The Navy has tested a 50-50 blend, which fueled the Nimitz strike group and its aircraft during the first Great Green Fleet demonstration at the 2012 Rim of the Pacific Exercise, a mix of fossil fuel, algae oil and waste cooking oil.
The tallow biofuel, however, is a cost-competitive option that fulfills the Navy's mandate from Congress to purchase the fuels at prices comparable to traditional petroleum.
The tallow itself comes from Midwest cattle ranchers, Onyekanne said, and is then mixed with fossil fuels.
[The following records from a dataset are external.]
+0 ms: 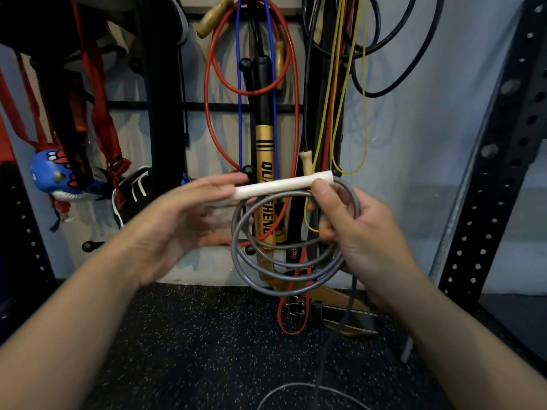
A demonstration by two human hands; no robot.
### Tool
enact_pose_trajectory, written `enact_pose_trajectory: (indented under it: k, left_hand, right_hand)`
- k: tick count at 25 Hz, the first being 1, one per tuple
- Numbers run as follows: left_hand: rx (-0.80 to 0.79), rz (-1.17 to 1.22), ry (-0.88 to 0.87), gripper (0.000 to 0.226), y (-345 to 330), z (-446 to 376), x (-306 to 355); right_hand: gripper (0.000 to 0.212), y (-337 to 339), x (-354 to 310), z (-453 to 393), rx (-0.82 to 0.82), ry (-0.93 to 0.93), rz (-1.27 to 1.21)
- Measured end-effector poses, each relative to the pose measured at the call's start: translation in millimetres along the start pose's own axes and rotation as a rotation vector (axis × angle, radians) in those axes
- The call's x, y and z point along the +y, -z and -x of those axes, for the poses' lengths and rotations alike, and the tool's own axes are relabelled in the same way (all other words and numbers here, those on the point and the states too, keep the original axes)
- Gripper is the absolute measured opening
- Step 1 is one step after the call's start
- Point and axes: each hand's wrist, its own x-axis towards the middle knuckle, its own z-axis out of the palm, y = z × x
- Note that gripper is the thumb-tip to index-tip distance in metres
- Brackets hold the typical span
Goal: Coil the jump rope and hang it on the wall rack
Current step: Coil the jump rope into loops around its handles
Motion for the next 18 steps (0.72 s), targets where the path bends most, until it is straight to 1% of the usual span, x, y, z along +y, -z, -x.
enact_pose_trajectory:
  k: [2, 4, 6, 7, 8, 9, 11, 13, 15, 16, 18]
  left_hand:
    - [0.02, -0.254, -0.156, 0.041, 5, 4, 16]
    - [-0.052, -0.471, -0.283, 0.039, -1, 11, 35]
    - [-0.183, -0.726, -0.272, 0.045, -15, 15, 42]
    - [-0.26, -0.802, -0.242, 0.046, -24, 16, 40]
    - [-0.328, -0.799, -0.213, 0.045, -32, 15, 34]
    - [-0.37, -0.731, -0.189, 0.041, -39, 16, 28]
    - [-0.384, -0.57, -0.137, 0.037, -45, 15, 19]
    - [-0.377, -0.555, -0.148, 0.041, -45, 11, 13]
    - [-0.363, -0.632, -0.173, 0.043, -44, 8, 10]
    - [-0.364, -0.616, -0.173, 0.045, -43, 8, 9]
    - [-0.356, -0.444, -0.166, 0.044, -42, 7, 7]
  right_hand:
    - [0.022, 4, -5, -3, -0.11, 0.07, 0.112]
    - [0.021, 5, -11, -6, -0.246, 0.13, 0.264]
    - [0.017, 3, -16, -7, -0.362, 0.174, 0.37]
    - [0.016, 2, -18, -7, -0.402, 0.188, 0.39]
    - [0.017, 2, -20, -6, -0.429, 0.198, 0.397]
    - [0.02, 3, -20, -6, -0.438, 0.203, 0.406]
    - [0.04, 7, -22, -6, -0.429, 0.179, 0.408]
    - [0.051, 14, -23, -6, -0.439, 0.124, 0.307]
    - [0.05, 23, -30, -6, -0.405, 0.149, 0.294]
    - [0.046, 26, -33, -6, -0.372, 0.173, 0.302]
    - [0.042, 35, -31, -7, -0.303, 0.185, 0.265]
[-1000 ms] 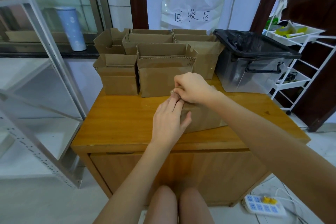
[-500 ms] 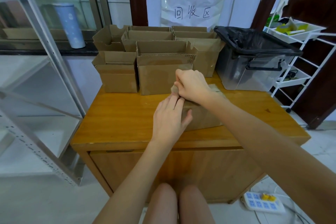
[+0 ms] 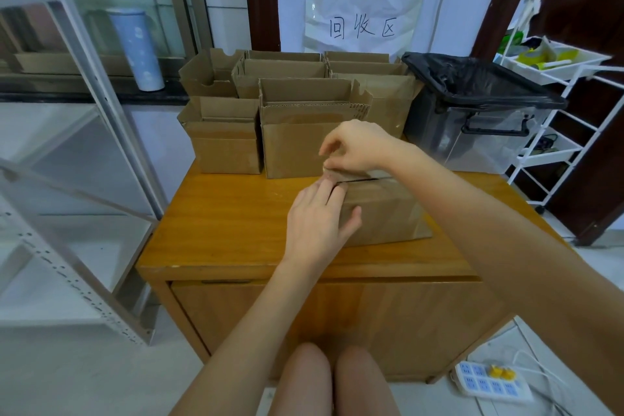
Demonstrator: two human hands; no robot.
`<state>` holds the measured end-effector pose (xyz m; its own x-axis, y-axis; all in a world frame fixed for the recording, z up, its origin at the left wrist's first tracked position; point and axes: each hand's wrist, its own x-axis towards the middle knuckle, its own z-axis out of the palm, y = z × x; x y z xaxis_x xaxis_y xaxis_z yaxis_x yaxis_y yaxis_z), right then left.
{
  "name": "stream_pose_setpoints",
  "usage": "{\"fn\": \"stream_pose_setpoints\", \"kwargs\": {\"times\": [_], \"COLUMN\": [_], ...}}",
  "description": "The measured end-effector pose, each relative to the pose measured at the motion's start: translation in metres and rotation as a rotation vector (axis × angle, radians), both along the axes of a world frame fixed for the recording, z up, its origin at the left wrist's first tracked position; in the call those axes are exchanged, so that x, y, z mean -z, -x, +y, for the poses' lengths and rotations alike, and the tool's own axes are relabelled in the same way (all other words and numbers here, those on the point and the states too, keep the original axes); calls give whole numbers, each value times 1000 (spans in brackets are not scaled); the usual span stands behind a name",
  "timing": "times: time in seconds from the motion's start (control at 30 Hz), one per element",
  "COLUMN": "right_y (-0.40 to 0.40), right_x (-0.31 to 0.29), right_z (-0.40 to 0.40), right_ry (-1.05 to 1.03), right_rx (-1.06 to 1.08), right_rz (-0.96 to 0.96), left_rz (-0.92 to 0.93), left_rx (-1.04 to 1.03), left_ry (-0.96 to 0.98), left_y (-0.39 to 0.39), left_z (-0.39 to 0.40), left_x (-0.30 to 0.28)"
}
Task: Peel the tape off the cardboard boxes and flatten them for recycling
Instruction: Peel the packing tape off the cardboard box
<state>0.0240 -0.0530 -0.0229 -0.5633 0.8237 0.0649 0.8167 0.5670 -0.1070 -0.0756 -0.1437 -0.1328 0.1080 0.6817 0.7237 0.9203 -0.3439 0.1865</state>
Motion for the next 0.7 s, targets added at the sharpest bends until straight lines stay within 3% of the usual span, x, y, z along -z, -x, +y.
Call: {"fn": "stream_pose_setpoints", "kwargs": {"times": [0.53,0.7], "right_y": [30,33], "right_x": [-5,-4], "right_z": [-10,-11], "right_ry": [-311,-281], "right_rx": [-205,-245], "right_rz": [-502,-477], "left_rz": [73,98], "left_rx": [1,8], "left_ry": [-36,-36], "left_y": [5,16], "left_z": [2,-6], "left_x": [-3,-10]}}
The Navy's contract includes 77.6 million gallons of the blend at $2.05 a gallon.
That figure is slightly adjusted, as the real cost of the fuel is $2.19. With funds from the USDA's Commodity Credit Corporation, the Navy was able to cut $0.14 off the price per gallon, he said.
The program is available to help agencies defray costs of domestically-made blends containing 10 to 15 percent biofuel.
Though SECNAV's original vision had both ships and aircraft deploying on renewables, the Navy has not secured a contract for a drop-in jet biofuel blend and so Carrier Air Wing 9 will be operating on traditional fuel, Onyekanne said.
"With every solicitation of fuel that we have — and we have a four or five in the works — with every one, we’re going to solicit more blends of JP-5," he said.
Stennis and its strike group are scheduled for a standard seven-month cruise through 7th Fleet. The carrier Truman will be in 5th Fleet through May, and the Dwight D. Eisenhower deploys in late summer.
At one point, it is possible that Stennis will be the only carrier in either U.S. Central or Pacific Command, officials told Navy Times.